■ Dataset excerpts
********************

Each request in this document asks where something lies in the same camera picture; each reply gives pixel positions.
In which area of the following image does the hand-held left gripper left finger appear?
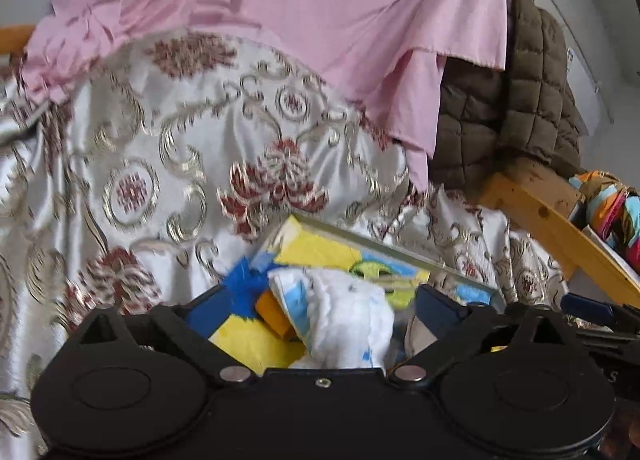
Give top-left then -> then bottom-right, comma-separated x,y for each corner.
75,287 -> 251,386

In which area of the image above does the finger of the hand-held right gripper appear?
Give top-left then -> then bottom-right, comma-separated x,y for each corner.
560,292 -> 640,327

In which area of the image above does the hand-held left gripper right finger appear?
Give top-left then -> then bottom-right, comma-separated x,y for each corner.
392,285 -> 571,386

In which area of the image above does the grey shallow tray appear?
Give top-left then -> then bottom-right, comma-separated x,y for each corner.
257,212 -> 507,313

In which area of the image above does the white blue-print washcloth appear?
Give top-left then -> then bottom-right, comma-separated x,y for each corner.
267,267 -> 397,371

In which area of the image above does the multicoloured patterned cloth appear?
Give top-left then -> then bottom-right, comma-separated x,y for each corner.
569,170 -> 640,271

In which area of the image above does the white red floral satin blanket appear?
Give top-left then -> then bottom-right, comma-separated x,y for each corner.
0,34 -> 571,460

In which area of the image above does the brown quilted jacket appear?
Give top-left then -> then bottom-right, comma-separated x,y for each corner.
429,0 -> 590,191

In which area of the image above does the pink bed sheet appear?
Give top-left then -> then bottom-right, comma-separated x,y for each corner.
22,0 -> 512,191

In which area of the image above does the wooden bed rail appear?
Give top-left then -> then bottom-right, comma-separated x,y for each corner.
0,24 -> 38,58

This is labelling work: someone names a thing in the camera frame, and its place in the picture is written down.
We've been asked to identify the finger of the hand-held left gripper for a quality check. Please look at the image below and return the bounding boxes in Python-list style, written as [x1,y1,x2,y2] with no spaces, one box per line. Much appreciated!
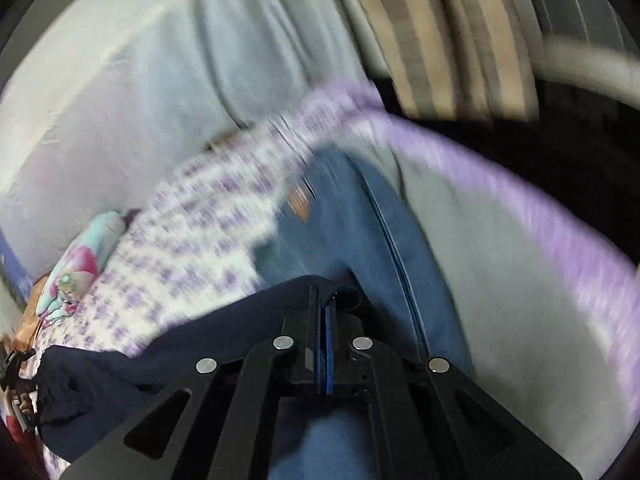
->
[0,347,38,426]

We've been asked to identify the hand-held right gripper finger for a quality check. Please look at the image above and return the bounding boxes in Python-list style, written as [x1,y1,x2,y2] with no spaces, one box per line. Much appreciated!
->
[326,294,571,480]
[60,285,327,480]

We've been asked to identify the dark navy pants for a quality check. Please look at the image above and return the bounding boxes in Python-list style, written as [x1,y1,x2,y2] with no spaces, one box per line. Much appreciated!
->
[35,275,361,466]

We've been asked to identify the orange satin pillow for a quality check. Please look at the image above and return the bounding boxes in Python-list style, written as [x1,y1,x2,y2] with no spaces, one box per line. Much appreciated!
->
[7,270,56,361]

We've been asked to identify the folded teal floral blanket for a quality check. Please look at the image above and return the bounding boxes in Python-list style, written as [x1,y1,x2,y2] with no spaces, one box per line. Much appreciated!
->
[32,210,128,326]

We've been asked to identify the blue jeans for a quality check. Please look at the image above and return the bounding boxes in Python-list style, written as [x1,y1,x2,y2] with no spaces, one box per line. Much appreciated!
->
[252,150,476,480]

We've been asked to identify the purple floral bedsheet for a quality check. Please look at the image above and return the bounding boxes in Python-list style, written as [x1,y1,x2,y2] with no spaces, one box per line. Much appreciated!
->
[10,80,640,480]

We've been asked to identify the white covered headboard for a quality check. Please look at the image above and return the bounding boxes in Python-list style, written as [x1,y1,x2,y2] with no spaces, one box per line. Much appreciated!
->
[0,0,381,281]

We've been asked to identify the beige striped curtain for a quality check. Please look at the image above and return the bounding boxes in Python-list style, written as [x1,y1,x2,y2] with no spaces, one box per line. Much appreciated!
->
[325,0,541,121]

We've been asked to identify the window with metal grille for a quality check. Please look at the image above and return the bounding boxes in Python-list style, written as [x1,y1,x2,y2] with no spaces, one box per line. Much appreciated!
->
[510,0,640,111]

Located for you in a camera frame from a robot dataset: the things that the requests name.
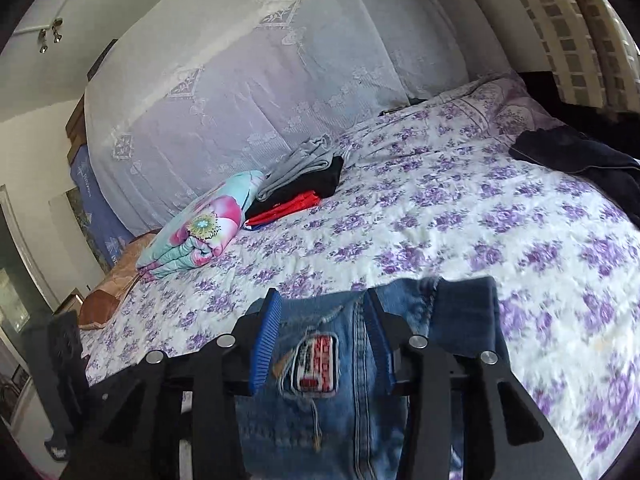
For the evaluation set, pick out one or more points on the dark navy cloth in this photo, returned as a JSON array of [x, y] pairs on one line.
[[585, 157]]

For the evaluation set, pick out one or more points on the blue printed mattress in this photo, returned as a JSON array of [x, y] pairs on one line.
[[92, 195]]

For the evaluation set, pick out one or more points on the brown cushion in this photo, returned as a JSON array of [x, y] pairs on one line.
[[112, 290]]

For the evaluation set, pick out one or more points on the wooden bed frame corner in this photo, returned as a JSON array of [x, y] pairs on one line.
[[80, 120]]

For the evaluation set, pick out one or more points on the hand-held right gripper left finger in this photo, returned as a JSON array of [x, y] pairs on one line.
[[265, 340]]

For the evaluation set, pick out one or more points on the stack of folded clothes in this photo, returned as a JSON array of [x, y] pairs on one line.
[[310, 180]]

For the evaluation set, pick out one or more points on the blue denim pants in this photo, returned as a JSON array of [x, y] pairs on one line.
[[350, 435]]

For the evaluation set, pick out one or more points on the window lattice grille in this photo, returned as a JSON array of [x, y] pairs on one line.
[[565, 25]]

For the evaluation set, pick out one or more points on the grey folded garment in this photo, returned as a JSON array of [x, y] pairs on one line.
[[295, 165]]

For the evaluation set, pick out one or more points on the white lace covered headboard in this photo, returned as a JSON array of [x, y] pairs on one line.
[[240, 85]]

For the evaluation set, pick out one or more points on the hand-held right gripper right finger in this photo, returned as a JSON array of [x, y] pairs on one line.
[[382, 345]]

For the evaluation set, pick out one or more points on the turquoise floral folded blanket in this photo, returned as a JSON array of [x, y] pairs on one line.
[[200, 225]]

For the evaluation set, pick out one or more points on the red folded garment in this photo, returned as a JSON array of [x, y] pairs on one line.
[[290, 205]]

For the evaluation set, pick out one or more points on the framed wall mirror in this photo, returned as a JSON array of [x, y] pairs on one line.
[[15, 285]]

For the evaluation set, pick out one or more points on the purple floral pillow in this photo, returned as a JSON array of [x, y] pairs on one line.
[[515, 105]]

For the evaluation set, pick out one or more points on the purple floral bedspread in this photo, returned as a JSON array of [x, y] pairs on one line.
[[400, 220]]

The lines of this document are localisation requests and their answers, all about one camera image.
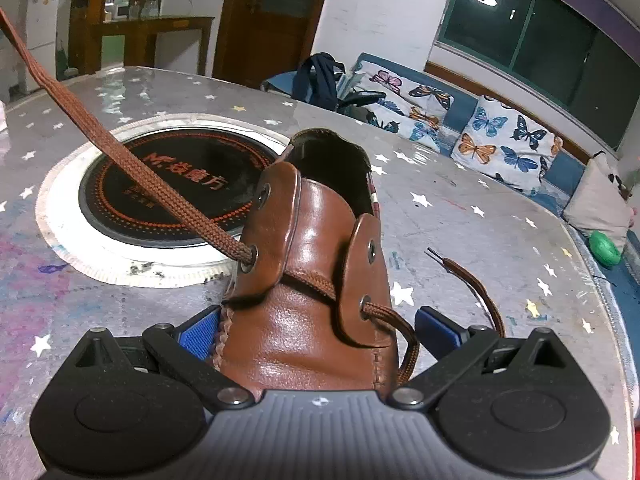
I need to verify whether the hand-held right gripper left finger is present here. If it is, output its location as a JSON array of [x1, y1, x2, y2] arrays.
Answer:
[[75, 305, 255, 414]]

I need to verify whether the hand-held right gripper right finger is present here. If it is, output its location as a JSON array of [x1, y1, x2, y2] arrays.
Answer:
[[389, 305, 569, 409]]

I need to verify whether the brown leather shoe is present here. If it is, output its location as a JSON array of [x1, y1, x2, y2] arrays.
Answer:
[[212, 128, 418, 401]]

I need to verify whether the brown shoelace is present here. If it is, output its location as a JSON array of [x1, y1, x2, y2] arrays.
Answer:
[[0, 7, 506, 386]]

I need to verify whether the grey star-print tablecloth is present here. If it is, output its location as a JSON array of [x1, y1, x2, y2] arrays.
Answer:
[[0, 65, 636, 480]]

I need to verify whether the black round induction hob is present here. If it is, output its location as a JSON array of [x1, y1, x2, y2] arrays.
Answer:
[[47, 120, 290, 281]]

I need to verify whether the butterfly print cushion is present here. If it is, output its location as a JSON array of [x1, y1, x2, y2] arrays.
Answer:
[[350, 60, 453, 153], [450, 94, 565, 196]]

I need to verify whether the blue sofa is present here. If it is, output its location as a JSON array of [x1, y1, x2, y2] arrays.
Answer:
[[345, 52, 640, 321]]

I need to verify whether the beige pillow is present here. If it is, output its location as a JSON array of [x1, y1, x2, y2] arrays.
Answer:
[[562, 152, 633, 256]]

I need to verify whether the black plastic object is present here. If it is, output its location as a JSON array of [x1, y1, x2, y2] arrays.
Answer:
[[337, 89, 386, 111]]

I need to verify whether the blue cloth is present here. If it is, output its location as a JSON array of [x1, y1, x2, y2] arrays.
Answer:
[[262, 70, 301, 96]]

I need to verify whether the dark navy backpack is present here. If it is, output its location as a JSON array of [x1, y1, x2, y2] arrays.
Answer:
[[291, 52, 347, 111]]

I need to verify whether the wooden console table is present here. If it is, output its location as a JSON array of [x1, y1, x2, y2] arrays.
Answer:
[[90, 16, 216, 77]]

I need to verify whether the dark glass window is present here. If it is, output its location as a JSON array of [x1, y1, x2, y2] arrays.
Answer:
[[435, 0, 640, 151]]

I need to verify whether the brown wooden door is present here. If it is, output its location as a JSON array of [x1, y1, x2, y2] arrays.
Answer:
[[212, 0, 336, 91]]

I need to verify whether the white refrigerator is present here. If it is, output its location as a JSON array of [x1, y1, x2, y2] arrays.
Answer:
[[20, 0, 63, 93]]

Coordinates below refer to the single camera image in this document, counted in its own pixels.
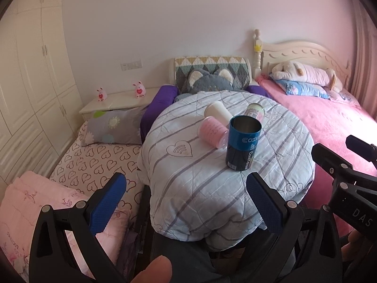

********************

Pictures are not part of the copy. Output only the lines from the one with "I need to verify whether the black plastic" through the final line of the records, exactly as given.

I need to verify whether the black plastic object is present here. If it is, output its location as a JSON array of [x1, y1, x2, y2] arrays.
Answer:
[[337, 89, 386, 111]]

I need to verify whether the blue cloth is present here. If it is, output its location as a JSON array of [x1, y1, x2, y2] arrays.
Answer:
[[262, 70, 301, 96]]

I need to verify whether the dark navy backpack is present here. If it is, output its location as a JSON array of [x1, y1, x2, y2] arrays.
Answer:
[[291, 52, 347, 111]]

I need to verify whether the wooden console table is present here. If it is, output its location as a JSON array of [x1, y1, x2, y2] arrays.
Answer:
[[90, 16, 216, 77]]

I need to verify whether the dark glass window is present here. If it is, output its location as a JSON array of [x1, y1, x2, y2] arrays.
Answer:
[[435, 0, 640, 151]]

I need to verify whether the brown wooden door is present here. If it is, output its location as a JSON array of [x1, y1, x2, y2] arrays.
Answer:
[[212, 0, 336, 91]]

I need to verify whether the white refrigerator is present here. If it is, output its location as a JSON array of [x1, y1, x2, y2] arrays.
Answer:
[[20, 0, 63, 93]]

Coordinates below refer to the single camera image in this document, counted in its own pixels.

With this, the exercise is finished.